Randolph frowned. "Incite an insurrection? Where have I heard that one before?"
"There is no room for whataboutism here, Mr. Vice President," the Fox anchor replied, curling his mustache a bit. "If you cannot win an impeachment trial, you have to leave office. It doesn't matter what the former President may have done."
"I'm going to win, and I'm going to accept that result," VP Randolph insisted. "Why wouldn't I?"
"And if you don't? Sir, you are the acting President now, for better or worse."
VP Randolph felt the sweat run down his face. Glancing at his watch, he realized that the President's medical team was late. Only by a few minutes, but in the era of the Internet, news can travel quite far in a few minutes.
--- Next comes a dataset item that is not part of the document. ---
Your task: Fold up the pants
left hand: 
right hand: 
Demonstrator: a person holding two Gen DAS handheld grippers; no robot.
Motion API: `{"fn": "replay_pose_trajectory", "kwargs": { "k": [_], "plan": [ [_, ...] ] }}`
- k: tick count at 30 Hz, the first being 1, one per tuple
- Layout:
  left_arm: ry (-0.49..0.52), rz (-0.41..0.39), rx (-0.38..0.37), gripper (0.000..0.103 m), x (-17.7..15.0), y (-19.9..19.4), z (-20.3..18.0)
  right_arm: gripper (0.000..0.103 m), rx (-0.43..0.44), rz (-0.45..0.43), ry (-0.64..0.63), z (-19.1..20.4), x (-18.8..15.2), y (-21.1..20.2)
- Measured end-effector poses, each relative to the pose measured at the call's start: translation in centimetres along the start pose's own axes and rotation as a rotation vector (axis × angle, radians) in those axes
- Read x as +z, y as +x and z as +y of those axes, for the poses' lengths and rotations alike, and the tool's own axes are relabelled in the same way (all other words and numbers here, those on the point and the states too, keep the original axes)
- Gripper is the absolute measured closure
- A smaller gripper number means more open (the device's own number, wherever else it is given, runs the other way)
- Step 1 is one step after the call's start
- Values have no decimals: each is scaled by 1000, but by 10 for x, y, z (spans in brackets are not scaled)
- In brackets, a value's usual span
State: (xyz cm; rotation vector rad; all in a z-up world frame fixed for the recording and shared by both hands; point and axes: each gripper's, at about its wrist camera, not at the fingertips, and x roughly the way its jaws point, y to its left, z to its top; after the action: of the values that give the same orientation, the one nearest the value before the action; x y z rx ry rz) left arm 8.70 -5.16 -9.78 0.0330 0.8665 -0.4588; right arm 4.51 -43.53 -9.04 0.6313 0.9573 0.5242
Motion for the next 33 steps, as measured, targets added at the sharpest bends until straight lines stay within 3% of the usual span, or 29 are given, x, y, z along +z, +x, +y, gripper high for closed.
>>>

"I am not the acting President," Randolph replied. "I can assure you that Andreas Fiddlesticks is still fully competent and capable of performing his duties. If that changes, if, God forbid, he takes a turn for the worse - I will be the first to let you all know."
The media personnel all nodded like bobbleheads, which looked like something out of a zombie movie. But Randolph wasn't done yet.
"Please, people… I know that the staff of Walter Reed have not arrived on the scene yet, but you must understand that they're busy. They can't be in two places at once."
"I'm not going to say this again, Mr. Vice President," one of the Newsmax anchors all but bellowed. "If the President is not well enough to appear in public, then the Cabinet must declare the Vice President acting President. That would be you, John Randolph."
"And how many times do I need to tell you," VP Randolph snapped, "that the press doesn't have a say in what the government does? The news media - especially the fake news media like Newsmax - is not the government!"
There were many gasps in the audience, but Randolph was dauntless. He continued.
"I will not hesitate to revoke a press pass if I need to. You - and I don't mean Newsmax specifically, I mean the press at large - are ruining our administration's chance at success. Even if you don't agree with our ideology, you should want the Fiddlesticks administration to excel, because America depends on it."
Little by little, try as he might, Randolph could tell he was losing his audience. He wasn't losing them in the sense that they were leaving - that would have been preferable. Rather, the journalists didn't seem to care what he had to say.
No. It's not that they don't care. They want to sabotage us by any means necessary. And they'll take any word they can and use it against me.
After a brief staring contest, VP Randolph felt a tap on the back and shivered. He was afraid to turn around - what if he ended up face-to-face with a would-be assassin?
But he did so anyway. And in turning to face the newcomer, he found salvation rather than damnation.
A buff man wearing a white lab coat and copious facial hair - the President's attending physician, Dr. Growler - had arrived. Surely the press would trust a doctor more than a politician… right?
Thank you, Dr. Growler!
That's what VP Randolph was tempted to exclaim upon seeing the physician behind him. He would have loved nothing more than to embrace the man in a bear hug to thank him for his service, but there were more important things to do.
"Good afternoon, everyone," Dr. Growler announced into the microphone. "I apologize for being late; traffic was killer."
This was presumably meant as a joke, but none of the media personnel laughed. After all, it was pretty obvious this wasn't true; all he had to do was walk from the presidential suite to the front lawn of the hospital.
"Anyway, what is it you all want to hear?"
"We want to know about the President's health, Dr. Growler," a female Fox News anchor piped up from the back of the crowd. "Isn't that what we deserve the truth about?"
"You do" Dr. Growler replied. The doctor gestured for the Vice President to back away from the lectern, so Randolph did so. And then Dr. Growler spoke into the mic.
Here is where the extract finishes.